**What the task requires:**
For the records that follow, please set down exactly the lines between the one holding "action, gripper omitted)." and the one holding "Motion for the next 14", inclusive, and only those.
[[ Data for the task open ]]
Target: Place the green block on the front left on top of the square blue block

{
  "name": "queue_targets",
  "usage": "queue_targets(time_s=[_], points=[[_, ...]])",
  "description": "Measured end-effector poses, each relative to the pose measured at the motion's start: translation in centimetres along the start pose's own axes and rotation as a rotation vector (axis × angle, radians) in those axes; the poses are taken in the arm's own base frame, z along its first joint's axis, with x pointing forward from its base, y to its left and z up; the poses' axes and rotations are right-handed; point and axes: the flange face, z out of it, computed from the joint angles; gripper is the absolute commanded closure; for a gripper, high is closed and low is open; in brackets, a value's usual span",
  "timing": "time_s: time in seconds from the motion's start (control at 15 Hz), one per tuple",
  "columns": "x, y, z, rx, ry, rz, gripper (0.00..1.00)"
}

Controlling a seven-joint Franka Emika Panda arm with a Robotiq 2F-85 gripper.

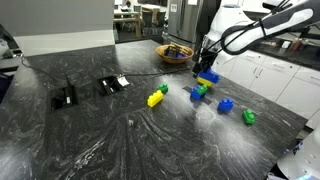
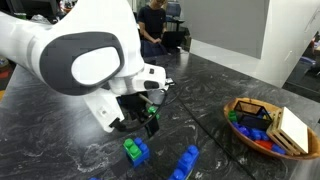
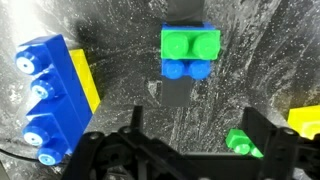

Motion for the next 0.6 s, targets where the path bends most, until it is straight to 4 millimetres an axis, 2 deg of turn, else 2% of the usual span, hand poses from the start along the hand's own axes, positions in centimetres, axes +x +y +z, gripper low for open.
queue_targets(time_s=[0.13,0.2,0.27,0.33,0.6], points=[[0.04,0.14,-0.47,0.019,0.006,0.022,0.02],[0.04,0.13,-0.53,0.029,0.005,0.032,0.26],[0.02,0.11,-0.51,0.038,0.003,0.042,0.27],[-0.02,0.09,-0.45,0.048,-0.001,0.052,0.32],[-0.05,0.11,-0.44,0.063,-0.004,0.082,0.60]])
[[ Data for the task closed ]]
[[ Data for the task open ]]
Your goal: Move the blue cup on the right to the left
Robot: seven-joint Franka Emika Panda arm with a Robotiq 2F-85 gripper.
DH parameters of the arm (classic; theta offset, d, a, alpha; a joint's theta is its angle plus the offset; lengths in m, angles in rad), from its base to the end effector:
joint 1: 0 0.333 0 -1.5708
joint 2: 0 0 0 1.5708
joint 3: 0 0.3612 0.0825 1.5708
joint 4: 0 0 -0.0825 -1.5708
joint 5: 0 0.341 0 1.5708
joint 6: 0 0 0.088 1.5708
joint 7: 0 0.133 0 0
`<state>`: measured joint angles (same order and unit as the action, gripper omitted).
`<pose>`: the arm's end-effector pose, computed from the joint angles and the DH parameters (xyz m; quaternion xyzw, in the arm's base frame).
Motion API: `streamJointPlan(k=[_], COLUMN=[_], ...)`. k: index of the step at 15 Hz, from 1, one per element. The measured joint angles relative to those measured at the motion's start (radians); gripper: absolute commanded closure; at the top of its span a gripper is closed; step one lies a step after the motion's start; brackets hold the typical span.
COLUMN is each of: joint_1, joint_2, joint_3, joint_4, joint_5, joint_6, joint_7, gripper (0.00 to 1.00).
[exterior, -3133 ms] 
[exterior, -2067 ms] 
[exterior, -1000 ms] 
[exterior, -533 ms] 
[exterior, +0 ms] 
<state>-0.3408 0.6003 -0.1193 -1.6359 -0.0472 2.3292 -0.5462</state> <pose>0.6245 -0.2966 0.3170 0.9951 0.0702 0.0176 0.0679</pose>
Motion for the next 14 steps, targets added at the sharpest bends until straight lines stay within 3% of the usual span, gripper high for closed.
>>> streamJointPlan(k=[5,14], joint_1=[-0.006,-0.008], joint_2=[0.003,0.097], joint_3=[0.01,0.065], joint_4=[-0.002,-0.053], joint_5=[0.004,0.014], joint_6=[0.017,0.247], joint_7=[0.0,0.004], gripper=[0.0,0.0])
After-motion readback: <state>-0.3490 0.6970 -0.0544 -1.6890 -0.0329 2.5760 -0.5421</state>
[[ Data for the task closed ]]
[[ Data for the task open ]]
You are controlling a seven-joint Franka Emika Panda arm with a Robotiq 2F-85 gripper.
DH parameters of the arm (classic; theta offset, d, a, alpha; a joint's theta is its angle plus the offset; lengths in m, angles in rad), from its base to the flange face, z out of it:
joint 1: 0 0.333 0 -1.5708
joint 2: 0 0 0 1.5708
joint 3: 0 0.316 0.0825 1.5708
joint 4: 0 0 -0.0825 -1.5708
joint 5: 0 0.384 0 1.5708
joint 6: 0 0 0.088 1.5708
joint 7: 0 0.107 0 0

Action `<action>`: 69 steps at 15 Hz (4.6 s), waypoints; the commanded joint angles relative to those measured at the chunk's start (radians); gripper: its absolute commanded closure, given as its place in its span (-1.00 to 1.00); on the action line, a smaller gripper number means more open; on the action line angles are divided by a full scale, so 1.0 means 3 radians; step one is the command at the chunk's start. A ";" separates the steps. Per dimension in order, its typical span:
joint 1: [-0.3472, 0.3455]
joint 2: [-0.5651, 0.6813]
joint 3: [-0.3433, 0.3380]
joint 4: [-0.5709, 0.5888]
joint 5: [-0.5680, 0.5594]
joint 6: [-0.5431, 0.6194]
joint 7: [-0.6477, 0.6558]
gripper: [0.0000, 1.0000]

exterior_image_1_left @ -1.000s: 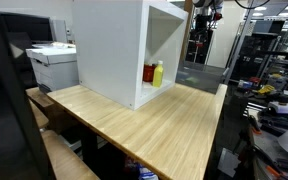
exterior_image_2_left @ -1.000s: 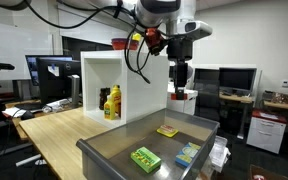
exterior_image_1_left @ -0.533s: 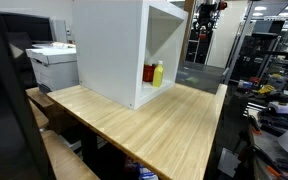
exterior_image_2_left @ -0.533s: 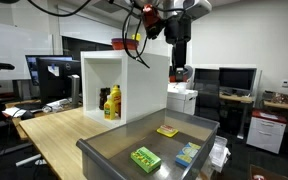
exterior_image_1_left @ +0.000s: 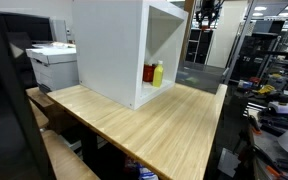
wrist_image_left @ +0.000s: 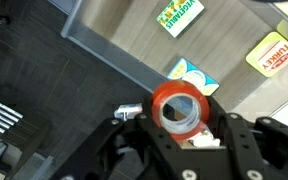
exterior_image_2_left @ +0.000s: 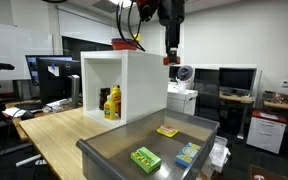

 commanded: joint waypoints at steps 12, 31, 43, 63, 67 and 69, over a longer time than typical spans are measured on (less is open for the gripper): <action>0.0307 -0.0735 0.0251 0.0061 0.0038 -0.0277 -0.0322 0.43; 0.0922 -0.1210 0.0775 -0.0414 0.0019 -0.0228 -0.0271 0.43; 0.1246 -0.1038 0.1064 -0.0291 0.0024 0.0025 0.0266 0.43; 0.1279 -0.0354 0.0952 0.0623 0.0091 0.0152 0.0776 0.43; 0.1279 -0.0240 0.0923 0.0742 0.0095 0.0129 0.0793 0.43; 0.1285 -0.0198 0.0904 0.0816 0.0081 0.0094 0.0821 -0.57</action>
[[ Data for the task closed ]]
**Response below:**
`<state>`: measured joint angles (same order and unit as the action, gripper omitted).
`<pose>`: the arm's end-effector pose, computed from the joint angles and the DH parameters (xyz m; quaternion xyzw, in the arm's base frame).
Motion API: `streamJointPlan(k=[_], COLUMN=[_], ...)`. k: index of the step at 15 Hz, from 1, one per element. The measured joint angles relative to those measured at the motion's start (radians); gripper: absolute commanded closure; at the top of its span a gripper is closed; step one lies a step after the motion's start; brackets hold the typical span.
COLUMN is each of: joint_1, joint_2, joint_3, joint_4, joint_5, joint_6, joint_7, gripper (0.00 to 1.00).
[exterior, -3133 ms] 
[exterior, -2067 ms] 
[exterior, -1000 ms] 
[exterior, -533 ms] 
[exterior, +0 ms] 
<state>-0.3408 0.6003 -0.1193 -1.6359 -0.0472 2.3292 -0.5462</state> <pose>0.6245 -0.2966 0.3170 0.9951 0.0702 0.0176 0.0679</pose>
Motion for the next 14 steps, targets added at the sharpest bends until straight lines stay within 3% of the usual span, gripper high for closed.

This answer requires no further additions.